> [Work required] Print the listing in full, keeping every line exactly as it is.

> [Data excerpt]
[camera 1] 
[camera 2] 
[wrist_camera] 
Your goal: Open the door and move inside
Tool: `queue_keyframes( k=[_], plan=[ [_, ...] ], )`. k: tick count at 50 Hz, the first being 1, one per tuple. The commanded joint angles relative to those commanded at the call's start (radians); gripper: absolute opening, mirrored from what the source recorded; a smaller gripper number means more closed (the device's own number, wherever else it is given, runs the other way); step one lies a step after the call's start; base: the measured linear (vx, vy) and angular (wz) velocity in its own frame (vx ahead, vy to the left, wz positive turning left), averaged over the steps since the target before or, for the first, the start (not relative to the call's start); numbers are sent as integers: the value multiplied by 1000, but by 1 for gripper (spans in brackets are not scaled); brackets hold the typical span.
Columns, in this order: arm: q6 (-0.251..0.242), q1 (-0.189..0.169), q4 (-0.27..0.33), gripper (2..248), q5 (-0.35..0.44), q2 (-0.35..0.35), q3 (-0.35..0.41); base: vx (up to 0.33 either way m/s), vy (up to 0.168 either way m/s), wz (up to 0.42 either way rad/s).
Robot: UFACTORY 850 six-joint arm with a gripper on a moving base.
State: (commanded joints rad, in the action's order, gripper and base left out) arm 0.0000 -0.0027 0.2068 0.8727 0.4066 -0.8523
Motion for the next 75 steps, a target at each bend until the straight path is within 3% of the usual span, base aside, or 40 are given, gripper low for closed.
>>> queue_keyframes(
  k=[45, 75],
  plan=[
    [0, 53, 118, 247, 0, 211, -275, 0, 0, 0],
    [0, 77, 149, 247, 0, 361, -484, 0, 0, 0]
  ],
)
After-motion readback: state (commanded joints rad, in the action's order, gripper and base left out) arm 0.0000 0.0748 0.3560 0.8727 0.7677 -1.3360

> [Result]
[camera 1] 
[camera 2] 
[wrist_camera] 
Your goal: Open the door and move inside
Tool: `queue_keyframes( k=[_], plan=[ [_, ...] ], )`. k: tick count at 50 Hz, the first being 1, one per tuple. The commanded joint angles relative to those commanded at the call's start (radians); gripper: absolute opening, mirrored from what the source recorded; a smaller gripper number means more closed (the device's own number, wherever else it is given, runs the other way); step one lies a step after the call's start; base: the measured linear (vx, vy) and angular (wz) velocity in its own frame (vx ahead, vy to the left, wz positive turning left), averaged over the steps since the target before or, for the first, the start (not relative to the call's start); numbers are sent as integers: the value multiplied by 1000, but by 1 for gripper (spans in brackets are not scaled); brackets hold the typical span.
Columns, in this order: arm: q6 (-0.251..0.242), q1 (-0.189..0.169), q4 (-0.27..0.33), gripper (2..248), q5 (-0.35..0.44), q2 (-0.35..0.35), q3 (-0.35..0.41); base: vx (up to 0.33 either way m/s), vy (up to 0.168 either way m/s), wz (up to 0.42 either way rad/s).
Robot: UFACTORY 850 six-joint arm with a gripper on a moving base.
State: (commanded joints rad, in the action's order, gripper and base left out) arm 0.0000 -0.0027 0.2068 0.8727 0.4066 -0.8523
Motion for the next 75 steps, a target at each bend until the straight path is within 3% of the usual span, base aside, or 40 are given, gripper low for closed.
>>> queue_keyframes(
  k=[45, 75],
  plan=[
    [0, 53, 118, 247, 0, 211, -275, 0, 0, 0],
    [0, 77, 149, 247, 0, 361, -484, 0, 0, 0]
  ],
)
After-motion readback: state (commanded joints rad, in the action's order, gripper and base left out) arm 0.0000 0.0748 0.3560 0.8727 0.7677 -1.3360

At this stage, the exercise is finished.